Indiana's government is not alone (and was not the first) among the state governments in toppling law and justice when these might have stood in the way of contemplated measures to combat COVID-19.  Americans throughout the United States are now accustomed (whether from having been mere witnesses or actual subjects) to the fact of entire states instituting -- indefinitely -- a general suspension of liberty.  Nothing less than these words could satisfactorily characterize the general form of what has been done, though the suspension may have come with many provisos.  Subjection has become commonplace, but in how many of our states have these measures of such magnitude been carried out though nothing better than executive imitations of legislation?  In how many states has it been thought necessary even to seek the consent of the elected representatives of the governed?  We have good reason to doubt that we currently live under governments of law, much less of justice.  Indiana deserves better, as does all of America.

I believe that the Governor issued Executive Order 20-07 innocently, believing this executive order for the delay of Indiana's 2020 primary elections to be no less legal than its object was necessary.  But now that the legal inadequacy of the executive order has been brought to light, and the remedy has been identified and requested, the General Assembly must be summoned and called upon to exercise the legislative powers that a Governor may not.

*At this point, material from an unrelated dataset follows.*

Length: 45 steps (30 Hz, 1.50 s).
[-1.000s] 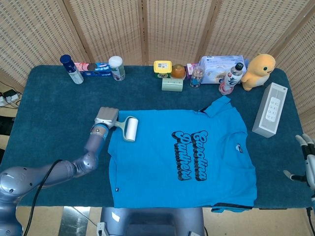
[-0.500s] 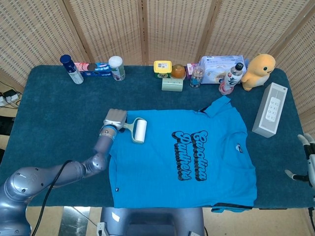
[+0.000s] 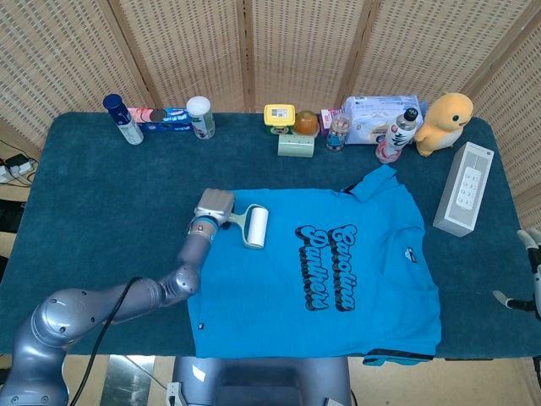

It is true that, in a short-sighted kind of way, it would be more convenient to continue to rely on the vaunted authority of Executive Order 20-07 than to call a special session of the Indiana General Assembly.  However, apart from the lawlessness of that course of action (which I see as a very considerable argument against it), this is a moment when Hoosiers and Americans at large need to see an American government choose to follow the law for the simple but invaluable reason: that there remains at least one government which accepts that it is bound by the law.  We cannot control the decisions of other states, but we must decide that this is the type of government that we will have in our own.